In reaching this conclusion, the argument of the learned advocate for the libelant has been studiously considered. As has been stated, the claimant, in providing a refrigerator, was not acting as a common *537carrier. This stipulation for exemption in this regard did not concern its duty as a common carrier, but was a mere collateral undertaking, respecting which its liability would be measured by the terms of the contract made. The stipulation in some of its parts is inoperative, but such illegal limitation does not impair the valid provisions. It is not a rule, in the interpretation of contracts, that all is void because a part is prohibited; rather the valid should be separated from the invalid portions, and saved, if no injustice be thereby done to the contracting parties.

It is urged that The Maori King, supra, presents the law of this case. It is quite clear that The Maori King was decided upon the finding that the bill of lading contained an express warranty — and, that in any case, the law would imply one — that refrigerating machinery was lit to preserve the goods, and that the accompanying stipulation, sufficient to relieve the carrier after the voyage began, did not modify the warranty that the refrigerating machinery was, at the time of shipment, fit to carry the frozen meat in good condition. The stipulation in the case at bar distinctly provides for just such exemption, but does not relieve the claimants from the result of their own negligence, which, however, is not found to exist.

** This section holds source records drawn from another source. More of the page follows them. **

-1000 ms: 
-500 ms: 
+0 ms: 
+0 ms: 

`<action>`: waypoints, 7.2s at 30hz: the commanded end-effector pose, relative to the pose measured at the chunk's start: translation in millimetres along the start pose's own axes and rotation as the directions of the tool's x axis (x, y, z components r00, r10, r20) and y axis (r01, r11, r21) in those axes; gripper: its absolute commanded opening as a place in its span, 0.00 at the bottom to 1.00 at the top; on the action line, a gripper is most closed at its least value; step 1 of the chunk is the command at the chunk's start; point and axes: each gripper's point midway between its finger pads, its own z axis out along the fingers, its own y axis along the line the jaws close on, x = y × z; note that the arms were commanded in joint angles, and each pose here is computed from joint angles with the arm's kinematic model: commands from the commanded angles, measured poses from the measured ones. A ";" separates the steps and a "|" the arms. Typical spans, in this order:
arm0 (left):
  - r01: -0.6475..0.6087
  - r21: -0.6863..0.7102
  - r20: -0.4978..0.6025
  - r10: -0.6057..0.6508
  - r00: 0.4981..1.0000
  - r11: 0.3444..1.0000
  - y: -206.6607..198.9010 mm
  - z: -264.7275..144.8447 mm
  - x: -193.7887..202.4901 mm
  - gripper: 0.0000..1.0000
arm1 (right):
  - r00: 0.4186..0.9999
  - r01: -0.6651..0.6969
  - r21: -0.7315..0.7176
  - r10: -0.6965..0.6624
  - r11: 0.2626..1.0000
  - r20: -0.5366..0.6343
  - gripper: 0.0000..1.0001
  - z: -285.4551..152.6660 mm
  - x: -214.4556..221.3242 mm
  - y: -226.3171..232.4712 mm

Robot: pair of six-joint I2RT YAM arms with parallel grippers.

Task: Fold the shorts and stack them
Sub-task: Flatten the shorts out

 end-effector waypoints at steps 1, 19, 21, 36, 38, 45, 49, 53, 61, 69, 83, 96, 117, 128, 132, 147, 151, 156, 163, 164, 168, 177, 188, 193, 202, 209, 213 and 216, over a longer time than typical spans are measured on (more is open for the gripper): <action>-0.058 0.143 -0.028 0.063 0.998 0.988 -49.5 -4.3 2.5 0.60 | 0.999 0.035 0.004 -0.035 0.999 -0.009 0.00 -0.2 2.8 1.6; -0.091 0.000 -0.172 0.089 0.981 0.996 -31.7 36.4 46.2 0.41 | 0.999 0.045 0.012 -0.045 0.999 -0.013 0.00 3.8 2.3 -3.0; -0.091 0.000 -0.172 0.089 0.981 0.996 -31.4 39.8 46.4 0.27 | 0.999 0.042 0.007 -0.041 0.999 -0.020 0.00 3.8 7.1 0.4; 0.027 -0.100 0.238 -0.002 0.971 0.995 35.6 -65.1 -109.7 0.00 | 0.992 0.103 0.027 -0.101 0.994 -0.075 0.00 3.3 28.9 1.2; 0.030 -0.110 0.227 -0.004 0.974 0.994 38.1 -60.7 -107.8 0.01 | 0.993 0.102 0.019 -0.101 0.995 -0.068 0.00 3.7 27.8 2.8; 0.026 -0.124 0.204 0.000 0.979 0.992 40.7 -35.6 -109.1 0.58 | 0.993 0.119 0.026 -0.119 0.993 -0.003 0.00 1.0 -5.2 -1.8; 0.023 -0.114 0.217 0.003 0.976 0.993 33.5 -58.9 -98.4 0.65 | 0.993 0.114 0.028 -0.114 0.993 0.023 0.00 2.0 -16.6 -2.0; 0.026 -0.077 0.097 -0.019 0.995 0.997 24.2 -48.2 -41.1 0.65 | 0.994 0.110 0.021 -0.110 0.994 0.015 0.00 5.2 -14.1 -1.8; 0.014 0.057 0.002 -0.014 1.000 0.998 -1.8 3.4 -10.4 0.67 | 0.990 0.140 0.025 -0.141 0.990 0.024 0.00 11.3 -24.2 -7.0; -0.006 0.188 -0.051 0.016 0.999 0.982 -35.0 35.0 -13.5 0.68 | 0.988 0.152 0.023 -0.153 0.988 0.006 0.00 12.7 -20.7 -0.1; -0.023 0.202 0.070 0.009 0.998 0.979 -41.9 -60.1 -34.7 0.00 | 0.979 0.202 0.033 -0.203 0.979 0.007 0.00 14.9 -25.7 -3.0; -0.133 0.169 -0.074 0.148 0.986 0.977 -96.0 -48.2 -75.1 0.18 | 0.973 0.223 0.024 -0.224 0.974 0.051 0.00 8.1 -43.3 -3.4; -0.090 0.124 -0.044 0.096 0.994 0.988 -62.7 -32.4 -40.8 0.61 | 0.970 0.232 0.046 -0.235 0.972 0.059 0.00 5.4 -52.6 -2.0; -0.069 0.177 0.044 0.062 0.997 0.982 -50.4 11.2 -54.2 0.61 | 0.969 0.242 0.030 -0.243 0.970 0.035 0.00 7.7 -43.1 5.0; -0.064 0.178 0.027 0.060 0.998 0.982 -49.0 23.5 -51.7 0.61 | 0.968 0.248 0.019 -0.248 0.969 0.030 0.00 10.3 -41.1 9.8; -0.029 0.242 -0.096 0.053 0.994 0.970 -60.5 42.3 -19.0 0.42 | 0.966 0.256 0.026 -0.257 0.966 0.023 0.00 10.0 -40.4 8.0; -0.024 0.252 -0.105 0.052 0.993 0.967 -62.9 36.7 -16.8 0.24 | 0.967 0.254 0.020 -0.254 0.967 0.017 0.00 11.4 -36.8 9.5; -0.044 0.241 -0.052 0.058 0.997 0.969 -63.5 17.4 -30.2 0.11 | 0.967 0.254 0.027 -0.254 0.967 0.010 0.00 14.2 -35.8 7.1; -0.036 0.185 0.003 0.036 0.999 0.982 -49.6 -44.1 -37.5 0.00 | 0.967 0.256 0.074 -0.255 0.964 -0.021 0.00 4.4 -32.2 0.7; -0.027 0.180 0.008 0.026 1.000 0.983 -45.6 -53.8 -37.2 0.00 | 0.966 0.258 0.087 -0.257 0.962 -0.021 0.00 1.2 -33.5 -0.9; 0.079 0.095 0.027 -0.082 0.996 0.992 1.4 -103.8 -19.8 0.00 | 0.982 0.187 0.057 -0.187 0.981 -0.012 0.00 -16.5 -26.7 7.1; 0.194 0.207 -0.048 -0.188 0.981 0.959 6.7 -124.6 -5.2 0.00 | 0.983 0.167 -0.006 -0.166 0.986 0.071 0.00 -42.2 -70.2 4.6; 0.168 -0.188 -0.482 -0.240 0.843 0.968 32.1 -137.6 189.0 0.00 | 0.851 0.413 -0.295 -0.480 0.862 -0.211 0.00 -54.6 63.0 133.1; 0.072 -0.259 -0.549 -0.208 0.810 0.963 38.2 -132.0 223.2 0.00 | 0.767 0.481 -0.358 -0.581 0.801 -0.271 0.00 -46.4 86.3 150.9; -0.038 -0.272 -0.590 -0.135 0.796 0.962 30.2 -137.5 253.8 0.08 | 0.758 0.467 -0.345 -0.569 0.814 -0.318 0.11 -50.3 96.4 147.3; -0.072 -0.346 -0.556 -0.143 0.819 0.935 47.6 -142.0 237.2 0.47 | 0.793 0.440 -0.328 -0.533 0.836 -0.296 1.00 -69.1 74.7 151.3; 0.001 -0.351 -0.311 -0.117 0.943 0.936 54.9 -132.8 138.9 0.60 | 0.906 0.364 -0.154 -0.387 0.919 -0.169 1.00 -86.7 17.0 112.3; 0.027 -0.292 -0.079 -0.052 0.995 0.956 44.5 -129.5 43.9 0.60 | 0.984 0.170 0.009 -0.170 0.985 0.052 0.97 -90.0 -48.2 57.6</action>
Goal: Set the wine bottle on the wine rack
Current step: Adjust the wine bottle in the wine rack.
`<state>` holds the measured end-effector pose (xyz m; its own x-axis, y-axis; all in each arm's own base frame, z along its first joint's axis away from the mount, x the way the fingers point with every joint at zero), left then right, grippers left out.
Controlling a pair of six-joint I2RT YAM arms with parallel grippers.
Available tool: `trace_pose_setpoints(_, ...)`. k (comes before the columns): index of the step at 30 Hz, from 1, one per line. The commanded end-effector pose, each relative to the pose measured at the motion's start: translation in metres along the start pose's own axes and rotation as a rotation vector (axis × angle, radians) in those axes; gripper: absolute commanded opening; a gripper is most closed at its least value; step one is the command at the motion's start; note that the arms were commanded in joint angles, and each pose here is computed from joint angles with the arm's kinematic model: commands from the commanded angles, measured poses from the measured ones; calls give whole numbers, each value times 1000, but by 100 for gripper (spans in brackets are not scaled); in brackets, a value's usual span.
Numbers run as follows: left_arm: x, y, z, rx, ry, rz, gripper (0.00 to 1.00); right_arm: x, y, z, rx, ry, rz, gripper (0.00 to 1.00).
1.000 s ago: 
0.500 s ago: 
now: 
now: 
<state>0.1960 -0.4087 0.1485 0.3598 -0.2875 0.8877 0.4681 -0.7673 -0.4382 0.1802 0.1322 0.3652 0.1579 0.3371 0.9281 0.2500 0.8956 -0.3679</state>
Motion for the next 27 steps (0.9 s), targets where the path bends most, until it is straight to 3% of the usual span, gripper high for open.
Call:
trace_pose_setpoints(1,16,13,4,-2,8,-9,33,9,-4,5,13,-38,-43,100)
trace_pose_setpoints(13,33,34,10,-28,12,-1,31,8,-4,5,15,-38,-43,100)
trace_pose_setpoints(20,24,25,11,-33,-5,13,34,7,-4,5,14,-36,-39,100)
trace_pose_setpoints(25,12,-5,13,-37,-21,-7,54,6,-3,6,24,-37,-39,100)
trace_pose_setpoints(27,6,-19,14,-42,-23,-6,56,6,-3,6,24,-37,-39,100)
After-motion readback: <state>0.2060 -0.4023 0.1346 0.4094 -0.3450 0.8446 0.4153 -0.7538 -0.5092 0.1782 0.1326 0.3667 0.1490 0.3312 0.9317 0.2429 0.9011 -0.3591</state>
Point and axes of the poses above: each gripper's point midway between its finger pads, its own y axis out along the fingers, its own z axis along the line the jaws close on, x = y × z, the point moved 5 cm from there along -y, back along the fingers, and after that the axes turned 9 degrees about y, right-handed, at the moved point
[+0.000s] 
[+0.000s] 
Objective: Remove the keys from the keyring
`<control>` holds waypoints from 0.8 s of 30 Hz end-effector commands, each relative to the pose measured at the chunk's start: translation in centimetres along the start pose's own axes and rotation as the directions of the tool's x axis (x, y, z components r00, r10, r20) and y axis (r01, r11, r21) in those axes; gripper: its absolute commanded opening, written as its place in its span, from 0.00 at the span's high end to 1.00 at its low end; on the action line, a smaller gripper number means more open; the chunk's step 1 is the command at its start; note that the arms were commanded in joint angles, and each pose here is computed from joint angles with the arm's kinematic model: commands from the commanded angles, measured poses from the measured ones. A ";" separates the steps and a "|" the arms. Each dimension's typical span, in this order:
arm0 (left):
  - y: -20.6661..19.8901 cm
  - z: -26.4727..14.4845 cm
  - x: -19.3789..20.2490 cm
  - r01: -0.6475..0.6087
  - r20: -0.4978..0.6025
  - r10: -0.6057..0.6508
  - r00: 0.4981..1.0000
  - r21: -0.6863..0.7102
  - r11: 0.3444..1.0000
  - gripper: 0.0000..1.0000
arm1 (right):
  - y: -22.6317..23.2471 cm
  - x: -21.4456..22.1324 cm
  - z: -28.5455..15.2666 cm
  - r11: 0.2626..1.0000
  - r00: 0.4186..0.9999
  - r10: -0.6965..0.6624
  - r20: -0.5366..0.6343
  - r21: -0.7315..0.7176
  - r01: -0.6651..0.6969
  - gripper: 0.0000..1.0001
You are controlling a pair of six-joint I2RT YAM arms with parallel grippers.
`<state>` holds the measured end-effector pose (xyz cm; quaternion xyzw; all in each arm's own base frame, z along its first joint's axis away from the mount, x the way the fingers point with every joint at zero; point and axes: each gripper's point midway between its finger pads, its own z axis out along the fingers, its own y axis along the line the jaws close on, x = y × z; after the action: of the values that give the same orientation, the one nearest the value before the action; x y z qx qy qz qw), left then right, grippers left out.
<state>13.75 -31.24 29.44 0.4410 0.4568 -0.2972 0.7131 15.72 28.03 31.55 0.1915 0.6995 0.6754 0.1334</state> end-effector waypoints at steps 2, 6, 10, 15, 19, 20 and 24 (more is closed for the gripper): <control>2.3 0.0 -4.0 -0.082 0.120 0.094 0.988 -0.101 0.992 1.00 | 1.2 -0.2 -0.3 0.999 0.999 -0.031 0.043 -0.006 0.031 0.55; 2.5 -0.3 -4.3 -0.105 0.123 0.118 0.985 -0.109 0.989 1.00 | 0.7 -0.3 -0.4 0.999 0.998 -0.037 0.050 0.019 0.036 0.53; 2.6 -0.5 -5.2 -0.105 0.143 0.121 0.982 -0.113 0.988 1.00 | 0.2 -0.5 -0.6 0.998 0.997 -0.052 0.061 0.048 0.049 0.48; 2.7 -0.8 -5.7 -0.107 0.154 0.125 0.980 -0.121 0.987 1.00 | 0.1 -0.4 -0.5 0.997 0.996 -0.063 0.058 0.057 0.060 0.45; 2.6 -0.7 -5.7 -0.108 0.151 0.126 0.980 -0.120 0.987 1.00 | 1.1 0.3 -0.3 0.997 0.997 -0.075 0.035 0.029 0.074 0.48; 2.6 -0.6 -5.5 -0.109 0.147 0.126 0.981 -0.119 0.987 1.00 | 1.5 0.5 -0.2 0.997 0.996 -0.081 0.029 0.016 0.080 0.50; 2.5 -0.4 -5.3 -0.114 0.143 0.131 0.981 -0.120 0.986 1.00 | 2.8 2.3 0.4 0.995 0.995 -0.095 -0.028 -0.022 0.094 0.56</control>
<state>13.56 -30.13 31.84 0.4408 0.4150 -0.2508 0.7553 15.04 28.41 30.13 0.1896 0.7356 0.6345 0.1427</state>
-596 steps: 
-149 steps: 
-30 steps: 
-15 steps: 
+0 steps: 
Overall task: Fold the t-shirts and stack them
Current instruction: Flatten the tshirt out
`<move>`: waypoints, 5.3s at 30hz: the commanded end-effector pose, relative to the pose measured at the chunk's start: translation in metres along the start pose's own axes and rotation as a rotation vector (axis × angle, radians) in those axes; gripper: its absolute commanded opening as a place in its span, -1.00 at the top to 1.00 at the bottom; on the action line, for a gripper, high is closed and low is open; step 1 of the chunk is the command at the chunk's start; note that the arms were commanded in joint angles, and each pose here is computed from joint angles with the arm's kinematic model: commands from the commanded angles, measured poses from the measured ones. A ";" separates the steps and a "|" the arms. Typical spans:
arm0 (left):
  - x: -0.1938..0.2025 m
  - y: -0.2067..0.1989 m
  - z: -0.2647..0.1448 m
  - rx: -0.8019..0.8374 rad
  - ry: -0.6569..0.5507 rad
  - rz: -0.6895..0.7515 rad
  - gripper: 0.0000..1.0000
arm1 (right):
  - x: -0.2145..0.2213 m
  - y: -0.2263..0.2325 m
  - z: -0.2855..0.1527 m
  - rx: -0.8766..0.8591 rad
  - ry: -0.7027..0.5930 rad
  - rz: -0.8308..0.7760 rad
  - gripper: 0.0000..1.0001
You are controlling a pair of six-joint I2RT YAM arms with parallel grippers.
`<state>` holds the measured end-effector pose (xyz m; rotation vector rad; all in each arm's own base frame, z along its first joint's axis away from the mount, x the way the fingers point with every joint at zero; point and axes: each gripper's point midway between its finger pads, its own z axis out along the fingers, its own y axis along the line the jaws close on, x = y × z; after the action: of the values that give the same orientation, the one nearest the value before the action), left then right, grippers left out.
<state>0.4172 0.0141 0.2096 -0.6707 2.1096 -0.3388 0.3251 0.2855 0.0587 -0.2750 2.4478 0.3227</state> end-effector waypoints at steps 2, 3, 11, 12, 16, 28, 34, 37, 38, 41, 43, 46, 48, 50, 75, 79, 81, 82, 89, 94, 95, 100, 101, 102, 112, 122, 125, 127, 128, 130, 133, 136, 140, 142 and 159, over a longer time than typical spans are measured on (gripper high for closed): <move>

It may be proper to add that, in the opinion of the court, the Harter act has no necessary connection with this case, save so far as the third section thereof affirms the ever undoubted law that the carrier is not liable for losses arising from "the inherent defect, quality, or vice of the thing carried.” The Harter act was intended to effect in some inscrutable way the liability of common carriers as such; to declare what common carriers, as such, could do, and what they could not do, and what their diligence in certain cases should avail them. It was not intended to control common carriers respecting duties entirely beyond their obligations as common carriers. which they might assume by contract. The libel must be dismissed, with costs.